======== Records to use ========
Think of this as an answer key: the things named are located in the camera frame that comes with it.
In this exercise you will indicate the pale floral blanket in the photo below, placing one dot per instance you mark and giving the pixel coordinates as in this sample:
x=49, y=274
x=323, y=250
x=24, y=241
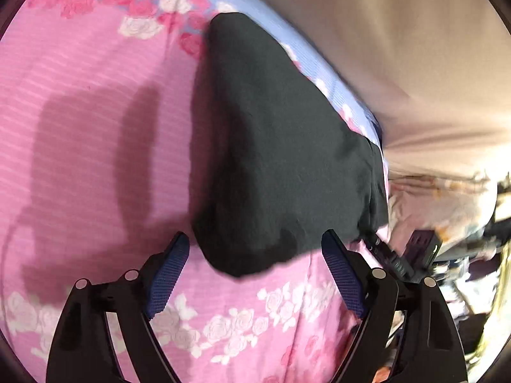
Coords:
x=439, y=203

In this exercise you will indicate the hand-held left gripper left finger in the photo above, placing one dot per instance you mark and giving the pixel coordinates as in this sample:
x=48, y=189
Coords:
x=167, y=275

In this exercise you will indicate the beige curtain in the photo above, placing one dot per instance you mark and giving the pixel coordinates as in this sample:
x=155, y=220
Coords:
x=399, y=68

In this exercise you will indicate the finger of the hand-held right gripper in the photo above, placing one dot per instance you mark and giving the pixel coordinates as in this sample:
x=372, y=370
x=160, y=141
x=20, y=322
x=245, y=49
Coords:
x=385, y=253

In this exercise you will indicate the pink floral bedsheet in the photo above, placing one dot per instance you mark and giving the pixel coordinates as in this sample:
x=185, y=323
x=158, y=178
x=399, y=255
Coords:
x=99, y=127

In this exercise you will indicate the dark grey pants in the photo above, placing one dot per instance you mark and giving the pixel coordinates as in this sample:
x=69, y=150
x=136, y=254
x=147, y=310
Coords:
x=279, y=159

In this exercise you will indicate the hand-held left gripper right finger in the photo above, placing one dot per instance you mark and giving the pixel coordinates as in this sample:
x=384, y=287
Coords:
x=343, y=275
========
Copy the material above word for word, images excluded.

Finished exercise:
Think of this as an answer key: the things named are located in the camera frame that comes with it.
In this exercise you will indicate the pale floral blanket in the photo below, placing one dot per instance you mark and giving the pixel coordinates as in this sample:
x=49, y=274
x=323, y=250
x=24, y=241
Coords:
x=439, y=203

In this exercise you will indicate the hand-held left gripper left finger in the photo above, placing one dot per instance you mark and giving the pixel coordinates as in this sample:
x=48, y=189
Coords:
x=167, y=275

In this exercise you will indicate the beige curtain in the photo above, placing one dot per instance you mark and giving the pixel coordinates as in this sample:
x=155, y=220
Coords:
x=399, y=68

In this exercise you will indicate the finger of the hand-held right gripper in the photo above, placing one dot per instance you mark and giving the pixel coordinates as in this sample:
x=372, y=370
x=160, y=141
x=20, y=322
x=245, y=49
Coords:
x=385, y=253

In this exercise you will indicate the pink floral bedsheet in the photo above, placing one dot per instance you mark and giving the pixel coordinates as in this sample:
x=185, y=323
x=158, y=178
x=399, y=255
Coords:
x=99, y=127

In this exercise you will indicate the dark grey pants in the photo above, placing one dot per instance you mark and giving the pixel coordinates as in this sample:
x=69, y=150
x=136, y=254
x=147, y=310
Coords:
x=279, y=159

In this exercise you will indicate the hand-held left gripper right finger in the photo above, placing one dot per instance you mark and giving the pixel coordinates as in this sample:
x=384, y=287
Coords:
x=343, y=275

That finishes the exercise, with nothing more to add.